EDITORIAL: Por todos, por todas

O objetivo é garantir que o sistema de ensino atue como um agente ativo na identificação de abusos que, muitas vezes, não chegam ao conhecimento das autoridades

Explosões de violência em ambiente escolar não são raras. Professores, estudantes, toda a comunidade que gravita em torno da sala de aula conhece casos lamentáveis em que eventuais diferenças redundam em ameaças ou chegam às vias de fato. A violência de gênero, doméstica e sexual, no entanto, ainda precisam ser enquadradas.
Neste sentido, o Ministério Público de Sergipe (MPSE), expediu recomendação que orienta as escolas das redes pública e particular a notificarem compulsoriamente casos de violência doméstica e sexual. O objetivo é claro: resguardar mulheres, crianças, adolescentes e idosos, estabelecendo um rito para a atuação das instituições de ensino diante de situações de vulnerabilidade.

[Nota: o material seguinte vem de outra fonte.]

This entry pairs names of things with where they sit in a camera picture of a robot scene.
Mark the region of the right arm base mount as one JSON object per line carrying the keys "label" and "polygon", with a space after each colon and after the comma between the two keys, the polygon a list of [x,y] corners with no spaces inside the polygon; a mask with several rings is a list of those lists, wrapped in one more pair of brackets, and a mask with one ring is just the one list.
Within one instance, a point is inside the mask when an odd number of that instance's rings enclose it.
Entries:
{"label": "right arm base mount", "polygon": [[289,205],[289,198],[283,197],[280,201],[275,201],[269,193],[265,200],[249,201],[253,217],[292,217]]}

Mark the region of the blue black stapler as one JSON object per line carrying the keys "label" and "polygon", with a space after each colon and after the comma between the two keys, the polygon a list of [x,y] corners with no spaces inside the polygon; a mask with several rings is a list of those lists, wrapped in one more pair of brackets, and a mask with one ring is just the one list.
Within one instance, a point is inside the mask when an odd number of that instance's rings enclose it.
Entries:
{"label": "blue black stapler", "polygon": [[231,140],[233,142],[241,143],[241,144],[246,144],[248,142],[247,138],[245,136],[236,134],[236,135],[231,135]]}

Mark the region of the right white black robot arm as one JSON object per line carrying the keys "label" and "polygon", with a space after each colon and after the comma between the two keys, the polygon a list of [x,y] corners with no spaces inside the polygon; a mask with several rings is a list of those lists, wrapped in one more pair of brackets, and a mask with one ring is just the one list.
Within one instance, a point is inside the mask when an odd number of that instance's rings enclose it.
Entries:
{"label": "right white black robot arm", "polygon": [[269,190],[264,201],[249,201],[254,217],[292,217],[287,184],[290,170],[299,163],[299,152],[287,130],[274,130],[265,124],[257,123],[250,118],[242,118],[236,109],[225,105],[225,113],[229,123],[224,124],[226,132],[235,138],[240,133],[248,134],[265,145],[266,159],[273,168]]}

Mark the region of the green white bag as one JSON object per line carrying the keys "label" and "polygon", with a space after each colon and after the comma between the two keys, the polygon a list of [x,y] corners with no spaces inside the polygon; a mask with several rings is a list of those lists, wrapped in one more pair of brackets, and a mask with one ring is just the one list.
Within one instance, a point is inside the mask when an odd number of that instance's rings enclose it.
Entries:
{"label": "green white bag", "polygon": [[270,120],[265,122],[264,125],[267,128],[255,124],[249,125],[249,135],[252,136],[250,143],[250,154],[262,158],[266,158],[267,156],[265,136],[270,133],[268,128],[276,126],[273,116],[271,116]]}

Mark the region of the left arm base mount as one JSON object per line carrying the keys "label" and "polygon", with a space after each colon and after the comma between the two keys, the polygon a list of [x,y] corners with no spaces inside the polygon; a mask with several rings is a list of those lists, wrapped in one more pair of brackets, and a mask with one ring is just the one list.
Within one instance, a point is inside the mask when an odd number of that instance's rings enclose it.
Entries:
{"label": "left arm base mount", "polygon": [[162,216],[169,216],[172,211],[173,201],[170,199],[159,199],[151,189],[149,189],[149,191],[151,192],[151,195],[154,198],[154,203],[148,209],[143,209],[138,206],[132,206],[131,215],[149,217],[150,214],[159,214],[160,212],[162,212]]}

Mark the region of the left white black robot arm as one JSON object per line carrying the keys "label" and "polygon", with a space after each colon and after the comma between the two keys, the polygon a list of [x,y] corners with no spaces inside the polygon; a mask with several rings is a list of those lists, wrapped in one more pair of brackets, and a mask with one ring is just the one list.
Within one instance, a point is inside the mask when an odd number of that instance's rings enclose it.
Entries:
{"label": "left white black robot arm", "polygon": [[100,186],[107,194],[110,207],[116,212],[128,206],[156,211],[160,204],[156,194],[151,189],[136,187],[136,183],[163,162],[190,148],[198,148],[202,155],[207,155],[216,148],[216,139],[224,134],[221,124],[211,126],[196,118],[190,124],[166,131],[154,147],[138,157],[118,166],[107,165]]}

Não há, na recomendação do MP/SE, excesso de zelo. Segundo Pesquisa Nacional de Saúde do Escolar (PeNSe), divulgada pelo Instituto Brasileiro de Geografia e Estatística (IBGE), ao menos ¼ das estudantes adolescentes do Brasil já sofreu alguma situação de violência sexual, incluindo toques, beijos ou exposição de partes íntimas sem consentimento.

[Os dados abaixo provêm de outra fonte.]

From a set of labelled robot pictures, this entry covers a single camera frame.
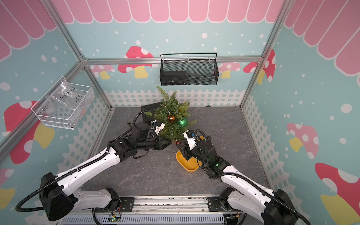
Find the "orange shiny ball ornament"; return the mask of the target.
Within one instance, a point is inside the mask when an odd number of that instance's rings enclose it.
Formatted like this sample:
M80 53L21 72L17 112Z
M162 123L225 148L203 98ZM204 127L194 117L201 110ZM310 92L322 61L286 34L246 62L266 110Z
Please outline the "orange shiny ball ornament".
M172 115L172 114L169 114L167 120L168 120L170 123L174 123L175 120L176 120L176 117L175 117L174 115Z

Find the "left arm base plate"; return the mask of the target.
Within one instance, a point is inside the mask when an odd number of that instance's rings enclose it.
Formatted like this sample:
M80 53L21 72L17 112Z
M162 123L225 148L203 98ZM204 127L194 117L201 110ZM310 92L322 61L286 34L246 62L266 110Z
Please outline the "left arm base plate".
M96 208L95 212L103 213L125 213L132 212L134 207L134 197L120 197L119 199L111 200L105 208Z

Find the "green glitter ball ornament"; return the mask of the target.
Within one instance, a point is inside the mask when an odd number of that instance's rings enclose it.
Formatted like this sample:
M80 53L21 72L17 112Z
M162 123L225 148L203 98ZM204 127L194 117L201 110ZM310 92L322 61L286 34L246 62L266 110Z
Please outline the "green glitter ball ornament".
M187 118L182 118L178 120L178 125L180 127L186 127L188 125L188 119Z

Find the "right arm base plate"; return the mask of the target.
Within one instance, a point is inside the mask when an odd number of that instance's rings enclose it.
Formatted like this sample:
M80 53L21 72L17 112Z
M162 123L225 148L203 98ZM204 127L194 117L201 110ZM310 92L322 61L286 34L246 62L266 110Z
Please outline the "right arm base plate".
M242 213L241 210L234 209L230 204L219 196L207 197L205 203L208 206L209 212L236 212Z

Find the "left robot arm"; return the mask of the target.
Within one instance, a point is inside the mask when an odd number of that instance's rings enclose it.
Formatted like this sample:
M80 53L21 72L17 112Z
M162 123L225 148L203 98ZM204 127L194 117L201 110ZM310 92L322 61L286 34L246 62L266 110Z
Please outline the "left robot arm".
M171 141L159 136L165 124L155 118L151 124L137 123L137 118L147 112L142 110L133 119L131 127L119 137L108 141L106 148L78 166L57 175L48 173L41 179L40 188L22 199L17 212L45 211L49 221L59 220L73 210L103 209L113 212L122 206L119 195L113 188L98 191L82 191L80 187L124 160L136 156L139 150L163 150Z

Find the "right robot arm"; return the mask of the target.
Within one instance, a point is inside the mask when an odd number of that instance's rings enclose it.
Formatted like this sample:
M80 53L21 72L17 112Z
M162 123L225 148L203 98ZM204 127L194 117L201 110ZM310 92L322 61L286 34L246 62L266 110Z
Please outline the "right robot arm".
M224 210L239 210L265 225L294 225L298 220L309 224L309 220L298 212L286 192L274 191L245 176L232 164L216 153L212 138L200 130L187 130L178 145L182 156L194 158L212 180L229 185L222 193Z

A iniciativa do MP/SE fundamenta-se na Lei Estadual nº 9.764, de 07 de outubro de 2025, que instituiu a obrigatoriedade da notificação em Sergipe. Segundo a legislação, a violência pode ter ocorrido dentro ou fora do ambiente escolar, abrangendo não apenas alunos, mas também professores, servidores e seus familiares. O objetivo é garantir que o sistema de ensino atue como um agente ativo na identificação de abusos que, muitas vezes, não chegam ao conhecimento das autoridades.